Calculating and Plotting Marginal Effects
marginal-effects.RmdThis vignette shows how to calculate and visualize marginal effects
of covariates (Z) on the systematic component of
coefficients (beta) using bayesm.HART. We
compare marginal effects from a HART specification against a linear
hierarchical specification.
Load Packages and Setup
We load bayesm.HART and other necessary packages for
data manipulation and plotting.
Data Simulation
First, we simulate hierarchical multinomial logit data. The data
generating process uses a nonlinear Friedman function linking
Z to the systematic component of beta.
## ---- Dimensions ----
nlgt = 300 # num of cross sectional units
nT = 20 # num of periods (observations) per unit
p = 3 # num of choices (incl. outside option, j=0..p-1)
nz = 10 # num of characteristics variables in Z
## ---- Variables per choice alternative ----
nXa = 1 # num of alternative-specific variables
nXd = 1 # num of variables fixed across alternatives
const = TRUE # Include intercepts?
## ---- Calculate total number of coefficients per unit (beta_i) ----
# This is calculated based on the parameters above
ncoef_calc <- const * (p - 1) + (p - 1) * nXd + nXa
## ---- Mixture components for individual heterogeneity ----
ncomp = 1 # num of mixture components for eps_i
sigma_inv_diag_val = 1 # Precision for eps_i draws (assuming diagonal Sigma)
## ---- Simulate Data using Friedman function ----
sim_output <- sim_hier_mnl(
nlgt = nlgt,
nT = nT,
p = p,
nz = nz,
nXa = nXa,
nXd = nXd,
const = const,
beta_func_type = "friedman", # Specify friedman
beta_func_args = list(coefs = c(10, 20, 10, 1), shift = -30, scale = 10), # Pass the function arguments
ncomp = ncomp,
sigma_inv_diag = sigma_inv_diag_val,
seed = 1234 # Use seed from setup chunk
)
# Prepare data list in the format required by the estimation functions
Data1 <- list(p = sim_output$p, lgtdata = sim_output$lgtdata, Z = sim_output$Z)
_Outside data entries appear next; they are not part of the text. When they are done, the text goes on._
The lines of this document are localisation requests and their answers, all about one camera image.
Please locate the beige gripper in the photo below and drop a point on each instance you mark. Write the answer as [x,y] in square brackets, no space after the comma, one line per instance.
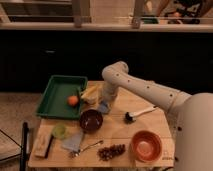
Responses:
[109,92]

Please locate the blue sponge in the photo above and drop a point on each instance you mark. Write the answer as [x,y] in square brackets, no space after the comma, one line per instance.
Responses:
[104,107]

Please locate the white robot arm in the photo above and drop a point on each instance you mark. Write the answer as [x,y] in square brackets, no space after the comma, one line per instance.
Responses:
[194,135]

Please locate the purple bowl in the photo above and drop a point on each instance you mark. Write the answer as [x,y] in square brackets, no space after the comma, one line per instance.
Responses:
[91,121]

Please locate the orange bowl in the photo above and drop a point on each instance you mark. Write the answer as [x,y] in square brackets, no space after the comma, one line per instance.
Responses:
[146,146]

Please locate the yellow banana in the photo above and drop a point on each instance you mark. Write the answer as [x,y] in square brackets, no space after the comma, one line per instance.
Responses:
[89,91]

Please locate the orange fruit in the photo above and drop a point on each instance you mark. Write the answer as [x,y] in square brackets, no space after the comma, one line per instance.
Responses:
[72,100]

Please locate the green plastic tray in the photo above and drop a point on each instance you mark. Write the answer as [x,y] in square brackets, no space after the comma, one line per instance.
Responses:
[54,101]

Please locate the bunch of dark grapes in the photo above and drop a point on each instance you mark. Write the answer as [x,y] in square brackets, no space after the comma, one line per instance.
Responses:
[108,153]

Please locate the grey folded cloth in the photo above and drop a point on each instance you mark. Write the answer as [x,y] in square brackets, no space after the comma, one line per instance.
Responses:
[73,142]

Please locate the green plastic cup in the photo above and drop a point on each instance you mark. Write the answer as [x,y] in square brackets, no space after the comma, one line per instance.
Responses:
[59,131]

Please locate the metal spoon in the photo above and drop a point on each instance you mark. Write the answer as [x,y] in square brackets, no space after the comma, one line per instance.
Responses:
[74,154]

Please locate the wooden block with black tool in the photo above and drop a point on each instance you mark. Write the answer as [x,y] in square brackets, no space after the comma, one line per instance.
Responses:
[42,145]

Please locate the white handled dish brush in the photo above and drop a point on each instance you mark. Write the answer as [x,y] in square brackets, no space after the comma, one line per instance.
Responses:
[131,116]

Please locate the black chair frame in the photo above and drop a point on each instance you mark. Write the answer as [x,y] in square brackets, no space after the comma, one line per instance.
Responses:
[23,156]
true_values <- sim_output$true_values
Z <- sim_output$Z # Keep Z easily accessible
ncoef <- true_values$dimensions$ncoef # Get actual ncoef from output
# message(paste("Simulated data for", nlgt, "individuals."))
message(paste("Number of coefficients per individual (ncoef):", ncoef))Model Estimation
We estimate two models:
-
Linear Model:
beta_i = Delta^\top Z_i + epsilon_i. -
HART Model:
beta_i = Delta(Z_i) + epsilon_i.
We use reduced MCMC iterations for faster vignette execution.
Linear Model Estimation
## ---- MCMC Parameters (Reduced for Vignette) ----
R_linear = 2000 # Low iterations for vignette build speed
keep_linear = 10 # Keep every 10th draw
burn_linear = 1000 # Burn-in (applied to raw draws)
model_cache_file <- file.path(
vignette_cache_dir,
sprintf("mfx-models-R%s-%s-keep%s-%s.rds", R_linear, 2000, keep_linear, 10)
)
model_cache_ok <- FALSE
if (file.exists(model_cache_file)) {
model_cache <- tryCatch(readRDS(model_cache_file), error = function(e) NULL)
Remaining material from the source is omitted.